In June, Montana’s Democratic Governor Steve Bullock was elected chairman of the Western Governors' Association. The WGA is made up of 14 Republicans, six Democrats and two independents.
Tuesday, Bullock announced that he’s launching a new WGA initiative. He’s calling it the National Forest and Rangeland Management Initiative.
“The whole idea of the Western governors coming together on this is really because it hasn’t been getting done in Congress.”
In a speech at Pyramid Mountain Lumber’s mill in Seeley Lake Tuesday afternoon Bullock said he wants to keep workers in the forest and put more logs on trucks, while at the same time protecting public land, air and watersheds.
Seventy-five percent of national forest and rangeland is located in Western states.
Bullock’s new initiative comes as he seeks re-election this fall. Arguments and proposals for responsible forest and land management have accompanied nearly every turn and twist of this year's gubernatorial race.
Bullock’s Republican challenger, Greg Gianforte, continues to challenge the sitting governor’s ability to turn his policy proposals into timely action as the state's timber industry takes hits in employment.
He issued this statement to the press in June.
"Unfortunately we continue to see the same pattern play out across western Montana. Thanks to federal polities driven by environmental extremism and a state administration that won’t stand up for Montana’s interests, the timber supply is restricted and we continue to lose good paying jobs."
On Friday, one of the world's largest owners of timberlands is shutting down two mills in Columbia Falls. The Weyerhaeuser Company cited Montana’s chronic log shortage and litigation tying up the Forest Service as reasons for the closures. Others point to soft demand for timber in the U.S., and the recent expiration of a timber trade agreement with Canada.
Gianforte says Bullock had four years to get meaningful forest management policy rolling, and now it's "too little, too late."
In Bullock’s speech Tuesday he said the health of Western lands and forests is at risk from fire, invasive species and drought, and Western states need to come together to find collaborative solutions.
"One of the major challenges Western states face is the difficult task of coordinating federal, state and private lands in a responsible and a sustainable manner. Achieving balance between competing interests is certainly never easy. And in Western states, with no exception, that job can be difficult."
Bullock’s Chairman's Initiative intends to put meat on the bones of a policy resolution that a supermajority of the Western Governors' Association passed in June.
That resolution asks for more federal funds to combat fires and legislation to create fire-resilient landscapes. The Western Governors also support funding and full implementation of tools in the 2014 Farm Bill to make forest and watershed restoration projects happen faster.
Some environmental groups have expressed concern that the Farm Bill tools are too broad, and will result in harmful timber sales.

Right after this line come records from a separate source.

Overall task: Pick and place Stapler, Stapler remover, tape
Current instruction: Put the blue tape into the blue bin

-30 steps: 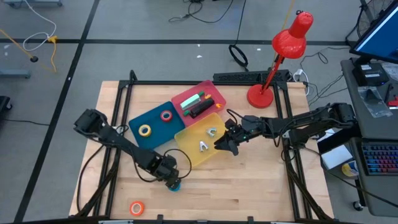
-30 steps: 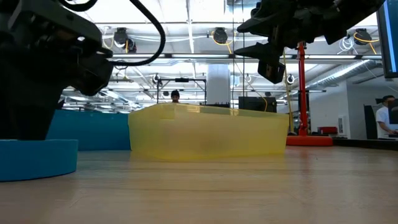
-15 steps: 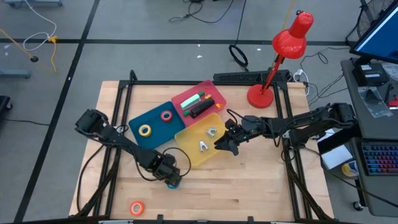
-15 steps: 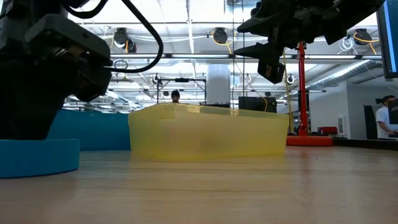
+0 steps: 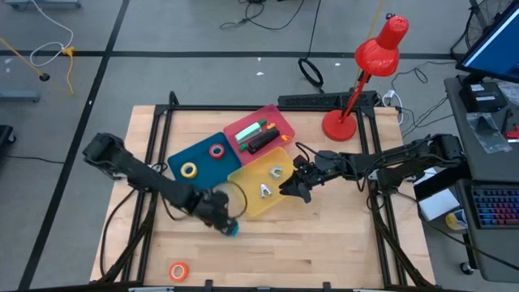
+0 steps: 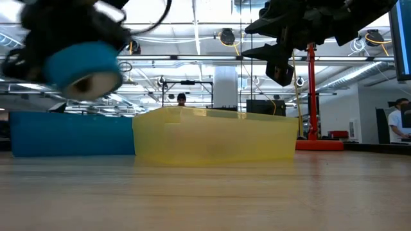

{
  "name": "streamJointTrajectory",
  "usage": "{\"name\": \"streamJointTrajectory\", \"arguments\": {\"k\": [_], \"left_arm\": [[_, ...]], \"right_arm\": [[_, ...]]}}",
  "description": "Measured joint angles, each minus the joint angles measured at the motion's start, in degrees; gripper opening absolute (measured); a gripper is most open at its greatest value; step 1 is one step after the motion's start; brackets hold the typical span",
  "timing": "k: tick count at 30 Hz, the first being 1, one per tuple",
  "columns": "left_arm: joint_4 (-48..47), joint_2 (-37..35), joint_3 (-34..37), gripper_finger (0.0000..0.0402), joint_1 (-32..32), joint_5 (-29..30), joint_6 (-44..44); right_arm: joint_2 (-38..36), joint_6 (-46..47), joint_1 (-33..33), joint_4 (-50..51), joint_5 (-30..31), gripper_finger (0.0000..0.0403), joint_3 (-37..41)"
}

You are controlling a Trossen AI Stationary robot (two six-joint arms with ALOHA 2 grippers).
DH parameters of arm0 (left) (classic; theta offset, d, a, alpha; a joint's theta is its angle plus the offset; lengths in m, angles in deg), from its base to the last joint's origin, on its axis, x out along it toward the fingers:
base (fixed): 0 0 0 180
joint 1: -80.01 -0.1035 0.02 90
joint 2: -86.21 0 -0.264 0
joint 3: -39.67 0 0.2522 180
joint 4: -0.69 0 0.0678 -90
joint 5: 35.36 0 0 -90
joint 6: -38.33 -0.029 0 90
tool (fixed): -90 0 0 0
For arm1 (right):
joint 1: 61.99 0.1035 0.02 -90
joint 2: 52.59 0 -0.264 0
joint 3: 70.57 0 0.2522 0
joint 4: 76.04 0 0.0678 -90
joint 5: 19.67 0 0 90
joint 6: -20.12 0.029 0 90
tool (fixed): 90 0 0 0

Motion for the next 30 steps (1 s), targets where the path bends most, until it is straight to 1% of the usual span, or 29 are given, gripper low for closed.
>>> {"name": "streamJointTrajectory", "arguments": {"k": [8,12,15,17,20,25,30], "left_arm": [[-1.1,-18.7,0.0,0.004,-7.0,21.8,-12.2],[-4.3,-26.2,-0.1,0.004,-12.3,28.1,-17.5],[-8.8,-29.3,-0.1,0.004,-16.9,29.3,-19.3],[-13.8,-30.3,-0.1,0.004,-20.1,29.2,-19.0],[-22.9,-30.2,-0.1,0.004,-24.9,27.1,-17.2],[-34.0,-26.2,-0.1,0.004,-31.5,22.8,-15.9],[-34.7,-19.8,-0.1,0.004,-35.9,20.6,-19.3]], "right_arm": [[0.0,-0.9,0.0,0.0,0.0,0.0157,0.0],[0.0,-1.0,0.0,0.0,0.0,0.0157,0.0],[0.0,-0.9,0.0,0.0,-0.1,0.0157,0.0],[0.0,-0.9,0.0,0.0,-0.1,0.0157,0.0],[0.0,-0.8,0.0,0.0,-0.1,0.0157,0.0],[0.0,-0.8,0.0,0.1,-0.1,0.0157,0.0],[0.0,-0.8,0.0,0.2,-0.1,0.0157,-0.1]]}}
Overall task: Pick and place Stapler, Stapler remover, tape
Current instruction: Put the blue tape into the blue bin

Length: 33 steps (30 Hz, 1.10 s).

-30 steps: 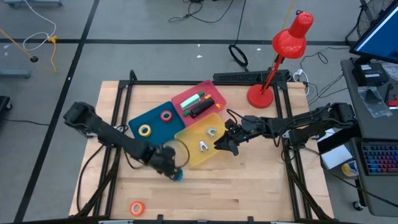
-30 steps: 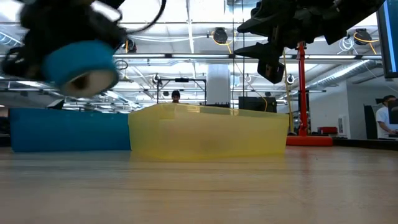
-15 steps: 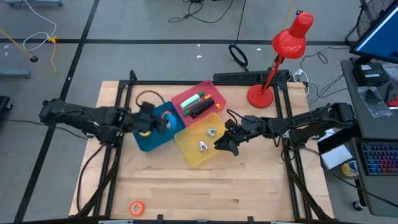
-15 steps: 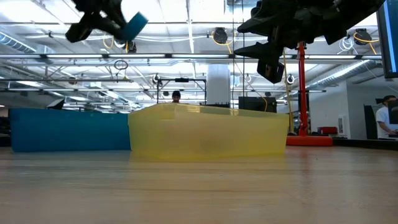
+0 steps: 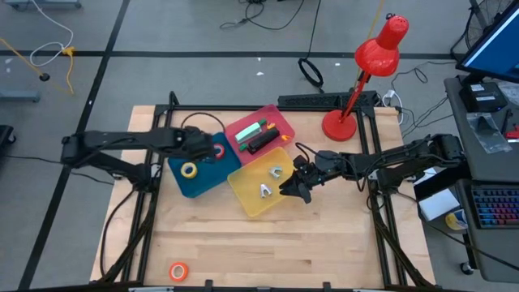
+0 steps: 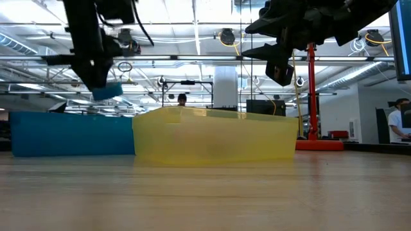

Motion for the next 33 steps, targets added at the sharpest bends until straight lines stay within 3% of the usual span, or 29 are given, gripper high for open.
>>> {"name": "streamJointTrajectory", "arguments": {"k": [15,33], "left_arm": [[-2.1,19.8,-0.1,0.004,-9.6,-3.0,-16.1],[-0.8,26.2,0.0,0.0042,-16.4,-5.4,-24.2]], "right_arm": [[0.0,0.0,0.0,0.1,0.0,0.0157,0.0],[0.0,0.0,0.0,0.3,0.0,0.0157,0.0]]}}
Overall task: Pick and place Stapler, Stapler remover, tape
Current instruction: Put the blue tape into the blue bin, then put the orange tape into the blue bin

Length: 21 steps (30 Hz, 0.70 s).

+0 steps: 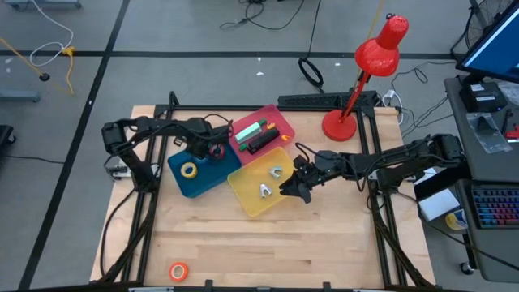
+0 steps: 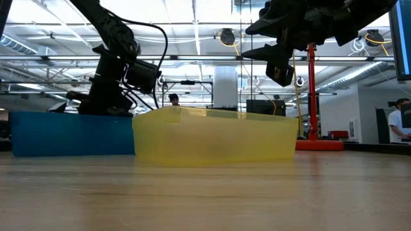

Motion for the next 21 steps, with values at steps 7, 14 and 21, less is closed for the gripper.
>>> {"name": "streamJointTrajectory", "arguments": {"k": [7,14,21], "left_arm": [[0.7,0.0,0.0,0.0071,-0.6,0.0,-1.1],[0.7,0.0,0.0,0.0082,-0.6,0.5,-0.9],[0.7,0.0,0.0,0.0139,-0.6,0.4,-0.7]], "right_arm": [[0.0,0.0,0.0,0.0,0.0,0.0157,0.0],[0.0,0.0,0.0,0.0,0.1,0.0157,0.0],[0.0,0.0,0.0,0.0,0.1,0.0157,0.0]]}}
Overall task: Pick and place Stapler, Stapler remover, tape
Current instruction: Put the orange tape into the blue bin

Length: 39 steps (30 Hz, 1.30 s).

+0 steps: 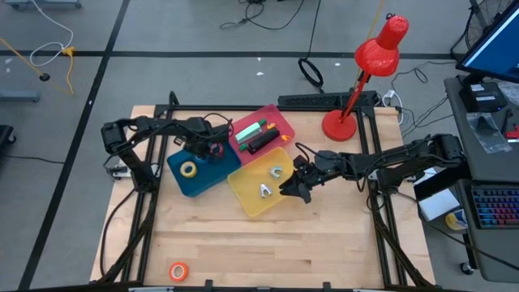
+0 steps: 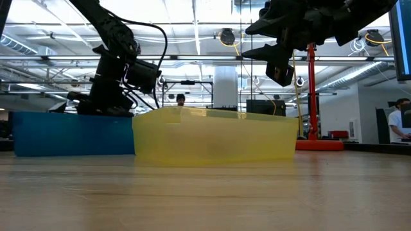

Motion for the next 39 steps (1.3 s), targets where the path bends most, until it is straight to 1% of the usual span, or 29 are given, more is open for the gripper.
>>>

But other groups support the kinds of collaborative forest management projects called for in the Farm Bill.
Mary Mitsos with the National Forest Foundation says Bullock’s initiative provides a great opportunity for cooperative management.
"It's important to include as many voices as possible, that’s what collaboration is all about. We need the timber industry, we need conservation organizations, environmental organizations, those who focus on wildlife habitat, the fire districts, the local counties. In my opinion, the bigger you can open that door so you can hear the voices, the more opportunities the Western Governors' Association will have to again move the needle."
One conservation group that’s interested in sitting at the discussion table is Blackfoot Challenge. Their chairman, Ovando rancher Jim Stone, attended Bullock’s announcement.
"It's really about this idea of this initiative to bring science, to bring partners together. And I think the next big step as communities in this valley or across Montana need to neighbor up."
Bullock’s initiative is less about specific management prescriptions than a call for more collaboration and consultation. Under it, the Western Governors' Association will host five workshops in Western states.
The first will be in Missoula September 20 and 21. It will focus on the effectiveness of collaborative forest management.
Bullock says he isn’t sure yet who will speak or serve on the panel at that workshop. But he says the WGA will gather input from federal, state, and private sectors.
Similar workshops will then be held in Idaho and South Dakota and other states.
There is no timeline for when all the initiative workshops will take place, or how their discussions will turn into policy.
The work of the governor’s program, like previous Chairman’s initiatives, may take years to complete - long past the timeline when Montanans decide who should occupy the governor's seat.